Your instructions
Return exactly and only these lines: the first of the listing through the one containing "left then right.".

Supplied data
=== Section Start ===

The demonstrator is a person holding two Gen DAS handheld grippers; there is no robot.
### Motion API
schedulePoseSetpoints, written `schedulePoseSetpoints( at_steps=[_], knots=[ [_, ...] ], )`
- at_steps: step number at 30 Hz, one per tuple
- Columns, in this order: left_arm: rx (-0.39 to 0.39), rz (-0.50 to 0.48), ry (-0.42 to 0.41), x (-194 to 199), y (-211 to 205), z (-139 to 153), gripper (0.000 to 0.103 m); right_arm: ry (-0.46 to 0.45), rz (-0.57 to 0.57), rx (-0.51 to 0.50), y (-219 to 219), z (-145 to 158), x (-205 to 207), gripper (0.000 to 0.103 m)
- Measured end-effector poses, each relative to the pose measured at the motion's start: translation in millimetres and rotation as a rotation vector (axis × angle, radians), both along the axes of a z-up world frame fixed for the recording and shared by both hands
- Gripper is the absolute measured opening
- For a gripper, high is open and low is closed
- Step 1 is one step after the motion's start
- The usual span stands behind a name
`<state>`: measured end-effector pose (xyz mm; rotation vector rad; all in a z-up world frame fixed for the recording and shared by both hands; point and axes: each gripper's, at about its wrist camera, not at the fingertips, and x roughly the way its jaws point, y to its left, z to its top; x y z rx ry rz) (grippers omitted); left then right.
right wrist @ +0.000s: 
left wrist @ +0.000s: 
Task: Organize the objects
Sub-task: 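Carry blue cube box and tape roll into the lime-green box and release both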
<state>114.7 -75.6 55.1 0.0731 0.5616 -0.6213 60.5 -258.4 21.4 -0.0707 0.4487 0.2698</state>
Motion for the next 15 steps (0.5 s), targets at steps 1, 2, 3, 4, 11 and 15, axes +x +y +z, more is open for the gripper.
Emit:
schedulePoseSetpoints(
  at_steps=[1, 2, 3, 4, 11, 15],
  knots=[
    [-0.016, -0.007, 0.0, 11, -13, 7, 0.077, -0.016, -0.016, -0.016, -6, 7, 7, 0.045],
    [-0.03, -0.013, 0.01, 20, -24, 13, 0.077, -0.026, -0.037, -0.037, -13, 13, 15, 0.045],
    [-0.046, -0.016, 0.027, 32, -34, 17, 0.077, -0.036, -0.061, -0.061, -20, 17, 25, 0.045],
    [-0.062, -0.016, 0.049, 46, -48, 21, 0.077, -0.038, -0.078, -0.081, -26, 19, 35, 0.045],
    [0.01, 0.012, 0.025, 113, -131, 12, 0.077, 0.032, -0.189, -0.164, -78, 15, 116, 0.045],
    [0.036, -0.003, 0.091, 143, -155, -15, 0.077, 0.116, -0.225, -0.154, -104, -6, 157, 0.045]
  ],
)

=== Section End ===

Answer below
The demonstrator is a person holding two Gen DAS handheld grippers; there is no robot.
### Motion API
schedulePoseSetpoints, written `schedulePoseSetpoints( at_steps=[_], knots=[ [_, ...] ], )`
- at_steps: step number at 30 Hz, one per tuple
- Columns, in this order: left_arm: rx (-0.39 to 0.39), rz (-0.50 to 0.48), ry (-0.42 to 0.41), x (-194 to 199), y (-211 to 205), z (-139 to 153), gripper (0.000 to 0.103 m); right_arm: ry (-0.46 to 0.45), rz (-0.57 to 0.57), rx (-0.51 to 0.50), y (-219 to 219), z (-145 to 158), x (-205 to 207), gripper (0.000 to 0.103 m)
- Measured end-effector poses, each relative to the pose measured at the motion's start: translation in millimetres and rotation as a rotation vector (axis × angle, radians), both along the axes of a z-up world frame fixed for the recording and shared by both hands
- Gripper is the absolute measured opening
- For a gripper, high is open and low is closed
- Step 1 is one step after the motion's start
- The usual span stands behind a name
`<state>`: measured end-effector pose (xyz mm; rotation vector rad; all in a z-up world frame fixed for the recording and shared by both hands; point and axes: each gripper's, at about its wrist camera, not at the fingertips, and x roughly the way its jaws point, y to its left, z to its top; x y z rx ry rz) (grippers omitted); left then right.

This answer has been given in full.